◆ Task to complete
Across the listing below, how many lines include the word "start"? The answer is that number, with nothing added.

◆ Available data

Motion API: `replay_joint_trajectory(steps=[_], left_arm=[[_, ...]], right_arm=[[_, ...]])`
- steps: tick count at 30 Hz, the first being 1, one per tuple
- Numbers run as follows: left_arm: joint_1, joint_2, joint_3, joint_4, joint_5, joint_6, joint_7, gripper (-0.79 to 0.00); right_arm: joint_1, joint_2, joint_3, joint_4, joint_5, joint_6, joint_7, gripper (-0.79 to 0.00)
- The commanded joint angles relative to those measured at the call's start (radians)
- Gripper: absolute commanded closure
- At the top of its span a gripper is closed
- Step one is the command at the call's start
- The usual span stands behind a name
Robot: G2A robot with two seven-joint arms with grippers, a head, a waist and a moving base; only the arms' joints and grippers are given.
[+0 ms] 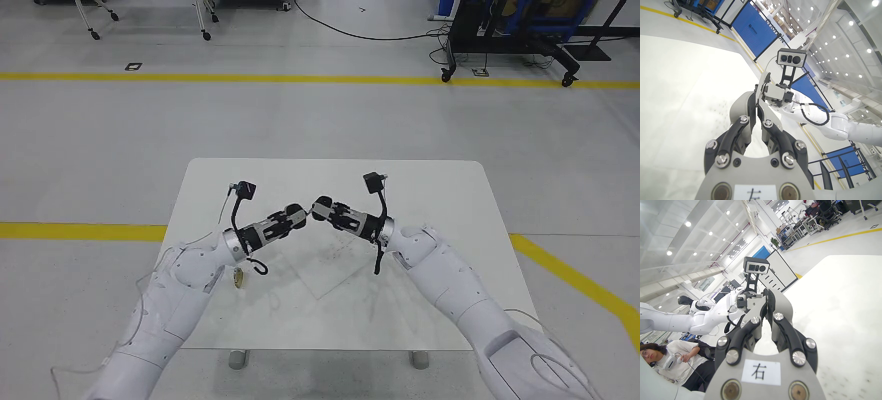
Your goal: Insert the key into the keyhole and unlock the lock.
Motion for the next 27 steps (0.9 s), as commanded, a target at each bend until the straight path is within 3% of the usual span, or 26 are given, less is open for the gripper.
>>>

◆ Task solution
2